The equilibrium can be summarized:
- Light‑driven photosynthesis → O₂ generation, CO₂ uptake.
- Animal respiration → O₂ consumption, CO₂ release.
- Net gas balance remains stable when photosynthetic output ≥ respiratory demand.
Plant respiration must also be considered. In darkness, the plant consumes O₂ and releases CO₂, temporarily reducing the net O₂ level. If the enclosure experiences prolonged darkness, the animal may exhaust the available oxygen. Therefore, a cycle of light and dark should include sufficient daylight periods to replenish the gas pool.
Water availability influences photosynthetic efficiency. Adequate moisture ensures stomatal opening, allowing gas exchange. Excessive humidity can limit diffusion, while severe dehydration halts photosynthesis, removing the protective effect.

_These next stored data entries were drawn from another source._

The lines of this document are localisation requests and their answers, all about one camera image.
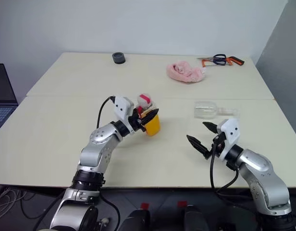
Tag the clear bottle with orange drink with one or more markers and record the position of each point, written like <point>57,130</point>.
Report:
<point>153,125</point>

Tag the dark laptop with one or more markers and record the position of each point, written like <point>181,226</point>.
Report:
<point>3,84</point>

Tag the black round cylinder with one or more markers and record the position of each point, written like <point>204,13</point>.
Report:
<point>119,58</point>

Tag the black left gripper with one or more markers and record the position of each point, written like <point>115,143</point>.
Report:
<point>136,122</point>

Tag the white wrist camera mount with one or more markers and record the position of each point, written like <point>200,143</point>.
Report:
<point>230,131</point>
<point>122,106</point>

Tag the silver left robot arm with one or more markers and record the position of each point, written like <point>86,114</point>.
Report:
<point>95,154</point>

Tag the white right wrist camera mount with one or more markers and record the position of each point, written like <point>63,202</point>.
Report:
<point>230,131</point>

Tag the red tape piece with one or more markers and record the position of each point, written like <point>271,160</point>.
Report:
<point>144,206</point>
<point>182,204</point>

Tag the orange black hacksaw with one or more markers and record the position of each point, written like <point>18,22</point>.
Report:
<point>237,60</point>

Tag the dark rounded shape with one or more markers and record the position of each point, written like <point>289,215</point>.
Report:
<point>196,219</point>
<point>136,221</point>

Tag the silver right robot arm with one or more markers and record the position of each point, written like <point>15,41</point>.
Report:
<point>261,168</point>

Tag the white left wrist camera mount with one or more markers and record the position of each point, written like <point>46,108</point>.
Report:
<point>122,106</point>

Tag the clear empty plastic bottle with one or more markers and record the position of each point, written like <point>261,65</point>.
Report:
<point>205,110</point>

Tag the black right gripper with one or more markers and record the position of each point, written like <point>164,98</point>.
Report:
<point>218,144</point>

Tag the pink towel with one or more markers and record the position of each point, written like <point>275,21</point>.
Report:
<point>184,72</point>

The size of the container matters. A larger volume provides a greater buffer of gases, reducing the impact of short‑term imbalances. In a small sealed space, even minor deviations in light or plant health can quickly lead to hypoxia or hypercapnia.
In practice, an enclosure containing a well‑lit, healthy plant with enough leaf area, adequate water, and periodic light exposure can keep a mouse alive indefinitely, provided the seal remains intact and external temperature stays within the species’ tolerance range.